■ **ASSIGNED TASK**
Copy the data that follows, exactly and completely.

■ **COLLECTED DATA**
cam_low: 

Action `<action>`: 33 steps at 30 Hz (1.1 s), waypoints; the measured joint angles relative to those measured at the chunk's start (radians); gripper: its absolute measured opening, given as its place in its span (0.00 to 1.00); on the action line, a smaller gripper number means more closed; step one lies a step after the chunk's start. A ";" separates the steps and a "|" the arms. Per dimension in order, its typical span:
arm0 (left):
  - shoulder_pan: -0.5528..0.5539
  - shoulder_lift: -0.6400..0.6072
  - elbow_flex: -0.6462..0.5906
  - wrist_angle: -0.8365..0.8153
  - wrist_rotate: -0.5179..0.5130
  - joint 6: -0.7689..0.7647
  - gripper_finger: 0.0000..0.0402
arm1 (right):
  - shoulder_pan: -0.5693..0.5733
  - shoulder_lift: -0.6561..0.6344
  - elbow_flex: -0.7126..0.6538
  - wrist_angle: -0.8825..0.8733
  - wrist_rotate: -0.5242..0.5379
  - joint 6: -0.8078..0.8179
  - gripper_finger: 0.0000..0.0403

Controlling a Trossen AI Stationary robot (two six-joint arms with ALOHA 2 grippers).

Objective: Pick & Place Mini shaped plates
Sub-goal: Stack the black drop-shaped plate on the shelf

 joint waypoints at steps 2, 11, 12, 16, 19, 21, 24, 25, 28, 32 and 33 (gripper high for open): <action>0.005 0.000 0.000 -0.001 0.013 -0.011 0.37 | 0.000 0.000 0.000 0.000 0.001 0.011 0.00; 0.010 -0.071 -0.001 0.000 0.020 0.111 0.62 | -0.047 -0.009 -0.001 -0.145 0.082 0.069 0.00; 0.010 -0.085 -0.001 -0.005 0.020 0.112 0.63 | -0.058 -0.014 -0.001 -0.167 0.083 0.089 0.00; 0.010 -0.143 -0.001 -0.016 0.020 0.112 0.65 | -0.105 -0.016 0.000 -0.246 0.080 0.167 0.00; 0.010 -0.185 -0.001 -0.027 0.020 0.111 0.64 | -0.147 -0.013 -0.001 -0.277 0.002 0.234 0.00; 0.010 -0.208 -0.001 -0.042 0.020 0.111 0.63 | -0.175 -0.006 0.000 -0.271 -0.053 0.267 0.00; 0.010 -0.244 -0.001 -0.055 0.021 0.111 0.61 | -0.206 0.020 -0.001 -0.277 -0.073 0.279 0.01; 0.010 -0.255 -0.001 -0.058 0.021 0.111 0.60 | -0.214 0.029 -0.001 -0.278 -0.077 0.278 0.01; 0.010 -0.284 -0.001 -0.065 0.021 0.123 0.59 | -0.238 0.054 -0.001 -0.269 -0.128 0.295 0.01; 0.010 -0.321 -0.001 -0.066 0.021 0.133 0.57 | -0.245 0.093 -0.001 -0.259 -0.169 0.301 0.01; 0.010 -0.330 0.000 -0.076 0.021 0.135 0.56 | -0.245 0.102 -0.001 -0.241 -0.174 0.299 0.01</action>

■ **RESULT BELOW**
cam_low: 

Action `<action>`: 33 steps at 30 Hz (1.1 s), waypoints; the measured joint angles relative to those measured at the chunk's start (radians); gripper: its absolute measured opening, given as its place in its span (0.00 to 1.00); on the action line, a smaller gripper number means more closed; step one lies a step after the chunk's start. A ";" separates the steps and a "|" the arms. Per dimension in order, its typical span:
arm0 (left):
  - shoulder_pan: -0.5528..0.5539
  - shoulder_lift: -0.6400..0.6072
  - elbow_flex: -0.6462..0.5906
  - wrist_angle: -0.8365..0.8153
  - wrist_rotate: -0.5179..0.5130
  - joint 6: -0.7689..0.7647
  - gripper_finger: 0.0000..0.0402
arm1 (right):
  - shoulder_pan: -0.5693..0.5733
  - shoulder_lift: -0.6561..0.6344
  - elbow_flex: -0.7126..0.6538
  - wrist_angle: -0.8825..0.8733
  - wrist_rotate: -0.5242..0.5379
  - joint 6: -0.8078..0.8179
  - gripper_finger: 0.0000..0.0403

Controlling a Trossen AI Stationary robot (two six-joint arms with ALOHA 2 grippers).

Objective: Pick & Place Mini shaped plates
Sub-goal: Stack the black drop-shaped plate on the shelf

 joint waypoints at steps 2, 11, 12, 16, 19, 21, 24, 25, 28, 32 and 33 (gripper high for open): <action>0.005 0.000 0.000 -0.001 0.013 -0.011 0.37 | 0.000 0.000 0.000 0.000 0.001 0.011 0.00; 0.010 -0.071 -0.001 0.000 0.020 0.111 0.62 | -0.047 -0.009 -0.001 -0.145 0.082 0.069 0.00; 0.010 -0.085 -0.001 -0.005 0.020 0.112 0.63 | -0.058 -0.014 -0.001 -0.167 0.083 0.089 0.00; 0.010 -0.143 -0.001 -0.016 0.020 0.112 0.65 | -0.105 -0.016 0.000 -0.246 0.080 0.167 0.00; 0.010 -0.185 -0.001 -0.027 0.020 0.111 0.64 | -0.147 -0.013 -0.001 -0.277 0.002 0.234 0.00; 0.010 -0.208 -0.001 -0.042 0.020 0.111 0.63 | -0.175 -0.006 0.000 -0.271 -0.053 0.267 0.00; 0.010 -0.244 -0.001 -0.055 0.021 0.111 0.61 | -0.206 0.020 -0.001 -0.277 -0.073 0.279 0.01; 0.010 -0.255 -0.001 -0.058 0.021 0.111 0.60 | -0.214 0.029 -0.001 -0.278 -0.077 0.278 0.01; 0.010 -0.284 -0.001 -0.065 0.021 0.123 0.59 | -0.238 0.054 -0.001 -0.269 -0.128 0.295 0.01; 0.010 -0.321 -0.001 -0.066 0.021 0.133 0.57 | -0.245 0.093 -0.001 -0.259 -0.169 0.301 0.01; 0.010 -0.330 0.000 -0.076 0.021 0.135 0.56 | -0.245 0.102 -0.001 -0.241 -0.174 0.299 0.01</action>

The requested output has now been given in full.